To help your child, the most important thing you can do is manage your frustration level as you try to navigate learning math with your child. Consistently reinforce to your child that they are smart and capable and that with extra practice, they can build their math confidence. Lastly, get your child professional help in the form of tutors and learning specialists if that is what will serve them best.
RSG: Over the last decade, since your book was published, have there been any updates to the research on the shutdown learner that would be useful to share?
RS: My recent research has been focused on Dyslexia and related learning disabilities however I do have a blog that goes out every Friday on my Shut Down Learner website. I provide regular insights on relevant topics of interest to parents. For example, we are currently featuring content on how to effectively help with homework to support parents as the school year ramps up.
RSG: If parents can only take away one thing from this conversation, what would it be?
RS: Watch your anger and frustration. If you think something is going on, turn down the heat and seek help. There is no shame in getting help.
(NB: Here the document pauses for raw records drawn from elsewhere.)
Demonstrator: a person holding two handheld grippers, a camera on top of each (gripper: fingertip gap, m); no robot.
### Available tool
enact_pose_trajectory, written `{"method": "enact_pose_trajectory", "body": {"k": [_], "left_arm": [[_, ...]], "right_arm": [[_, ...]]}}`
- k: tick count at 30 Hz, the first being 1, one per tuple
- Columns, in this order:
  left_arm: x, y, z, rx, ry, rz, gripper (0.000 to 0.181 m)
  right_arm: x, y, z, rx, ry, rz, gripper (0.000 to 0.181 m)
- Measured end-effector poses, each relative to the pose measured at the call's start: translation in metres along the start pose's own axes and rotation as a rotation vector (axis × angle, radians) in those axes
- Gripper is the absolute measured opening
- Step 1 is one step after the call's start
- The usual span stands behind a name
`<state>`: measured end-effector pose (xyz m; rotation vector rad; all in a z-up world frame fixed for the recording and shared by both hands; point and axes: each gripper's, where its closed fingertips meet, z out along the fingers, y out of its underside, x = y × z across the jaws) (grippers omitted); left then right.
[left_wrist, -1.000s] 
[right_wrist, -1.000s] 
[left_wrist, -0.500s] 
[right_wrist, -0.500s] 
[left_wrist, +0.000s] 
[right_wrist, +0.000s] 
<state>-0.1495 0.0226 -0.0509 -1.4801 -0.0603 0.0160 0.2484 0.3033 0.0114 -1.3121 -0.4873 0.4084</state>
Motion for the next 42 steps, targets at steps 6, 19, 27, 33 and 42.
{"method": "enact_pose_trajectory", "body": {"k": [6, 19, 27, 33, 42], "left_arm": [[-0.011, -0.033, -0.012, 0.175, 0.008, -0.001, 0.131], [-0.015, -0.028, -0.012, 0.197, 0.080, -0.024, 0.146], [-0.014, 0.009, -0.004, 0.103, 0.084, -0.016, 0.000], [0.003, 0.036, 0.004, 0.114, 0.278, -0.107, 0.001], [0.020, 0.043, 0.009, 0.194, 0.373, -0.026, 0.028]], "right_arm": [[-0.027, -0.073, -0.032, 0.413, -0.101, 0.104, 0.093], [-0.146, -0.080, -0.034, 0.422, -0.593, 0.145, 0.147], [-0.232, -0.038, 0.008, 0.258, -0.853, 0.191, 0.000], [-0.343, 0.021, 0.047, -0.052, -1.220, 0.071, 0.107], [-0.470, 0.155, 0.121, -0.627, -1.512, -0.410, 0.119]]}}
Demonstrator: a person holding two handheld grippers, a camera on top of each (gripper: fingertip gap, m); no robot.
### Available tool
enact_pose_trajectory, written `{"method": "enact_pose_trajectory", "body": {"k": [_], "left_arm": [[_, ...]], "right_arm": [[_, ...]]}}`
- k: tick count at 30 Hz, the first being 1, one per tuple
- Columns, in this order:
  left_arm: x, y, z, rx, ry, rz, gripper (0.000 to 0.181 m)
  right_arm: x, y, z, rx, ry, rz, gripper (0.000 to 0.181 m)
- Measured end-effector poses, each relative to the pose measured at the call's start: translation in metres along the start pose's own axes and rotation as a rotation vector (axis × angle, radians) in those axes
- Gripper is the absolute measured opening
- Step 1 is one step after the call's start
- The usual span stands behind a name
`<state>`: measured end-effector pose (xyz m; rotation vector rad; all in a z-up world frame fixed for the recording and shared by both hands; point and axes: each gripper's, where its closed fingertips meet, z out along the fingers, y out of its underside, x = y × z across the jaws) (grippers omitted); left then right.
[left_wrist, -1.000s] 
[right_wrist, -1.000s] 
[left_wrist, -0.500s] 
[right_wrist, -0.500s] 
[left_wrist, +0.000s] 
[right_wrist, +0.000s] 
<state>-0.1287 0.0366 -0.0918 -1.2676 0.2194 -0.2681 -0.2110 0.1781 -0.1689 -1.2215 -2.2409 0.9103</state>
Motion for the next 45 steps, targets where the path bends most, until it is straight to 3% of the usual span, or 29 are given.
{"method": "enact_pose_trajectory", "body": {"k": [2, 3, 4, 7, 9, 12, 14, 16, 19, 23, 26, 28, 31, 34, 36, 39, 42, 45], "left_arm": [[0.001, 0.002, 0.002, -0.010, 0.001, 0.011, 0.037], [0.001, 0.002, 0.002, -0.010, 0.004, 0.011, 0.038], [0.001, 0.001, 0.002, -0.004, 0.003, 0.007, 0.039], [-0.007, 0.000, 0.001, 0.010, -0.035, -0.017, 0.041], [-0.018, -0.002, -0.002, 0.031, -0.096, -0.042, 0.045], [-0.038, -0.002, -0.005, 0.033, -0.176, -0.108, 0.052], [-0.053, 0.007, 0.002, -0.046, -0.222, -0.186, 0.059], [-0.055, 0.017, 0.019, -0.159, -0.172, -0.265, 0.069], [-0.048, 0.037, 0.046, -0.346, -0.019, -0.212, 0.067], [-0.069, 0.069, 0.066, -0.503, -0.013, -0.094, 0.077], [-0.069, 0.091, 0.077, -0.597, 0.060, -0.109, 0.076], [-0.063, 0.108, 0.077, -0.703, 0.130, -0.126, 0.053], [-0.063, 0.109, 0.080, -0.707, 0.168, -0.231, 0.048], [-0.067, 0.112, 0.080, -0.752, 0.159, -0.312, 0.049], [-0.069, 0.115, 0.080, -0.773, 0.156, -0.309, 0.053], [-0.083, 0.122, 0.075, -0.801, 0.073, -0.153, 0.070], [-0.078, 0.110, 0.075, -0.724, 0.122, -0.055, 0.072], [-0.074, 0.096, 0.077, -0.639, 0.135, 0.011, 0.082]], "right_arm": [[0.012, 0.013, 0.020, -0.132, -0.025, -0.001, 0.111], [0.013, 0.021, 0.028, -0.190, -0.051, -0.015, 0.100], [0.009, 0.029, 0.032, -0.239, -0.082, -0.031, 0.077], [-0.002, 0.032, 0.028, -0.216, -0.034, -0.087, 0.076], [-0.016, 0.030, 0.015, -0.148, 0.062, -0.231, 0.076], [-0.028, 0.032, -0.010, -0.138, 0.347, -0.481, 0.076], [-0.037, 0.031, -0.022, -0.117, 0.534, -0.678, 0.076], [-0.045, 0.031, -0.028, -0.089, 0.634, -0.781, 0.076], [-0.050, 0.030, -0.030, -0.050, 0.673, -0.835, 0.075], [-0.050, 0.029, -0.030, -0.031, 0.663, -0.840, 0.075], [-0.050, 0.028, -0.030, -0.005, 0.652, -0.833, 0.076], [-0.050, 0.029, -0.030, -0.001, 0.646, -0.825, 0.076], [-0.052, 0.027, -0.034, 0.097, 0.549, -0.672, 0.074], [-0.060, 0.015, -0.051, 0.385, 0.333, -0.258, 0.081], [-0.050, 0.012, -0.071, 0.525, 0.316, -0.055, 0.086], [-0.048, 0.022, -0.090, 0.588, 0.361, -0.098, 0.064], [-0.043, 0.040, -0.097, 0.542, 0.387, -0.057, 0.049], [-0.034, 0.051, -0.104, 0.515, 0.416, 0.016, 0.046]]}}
Dr. Selznick is a psychologist, nationally certified school psychologist, adjunct graduate school professor, university professor of pediatrics and school consultant. He is the author of the book The Shut-Down Learner: Helping Your Academically Discouraged Child, School Struggles: A Guide to Your Shut-Down Learners Success and the recently published Dyslexia Screening: Essential Concepts for Schools & Parents.
As director of the Cooper Learning Center, Dr. Selznick oversees a program that assesses and treats a broad range of learning and school-based academic and behavioral problems. The Cooper Learning Center, established in 1995 by Dr. Selznick, is a division of the Department of Pediatrics of Cooper University Health Care.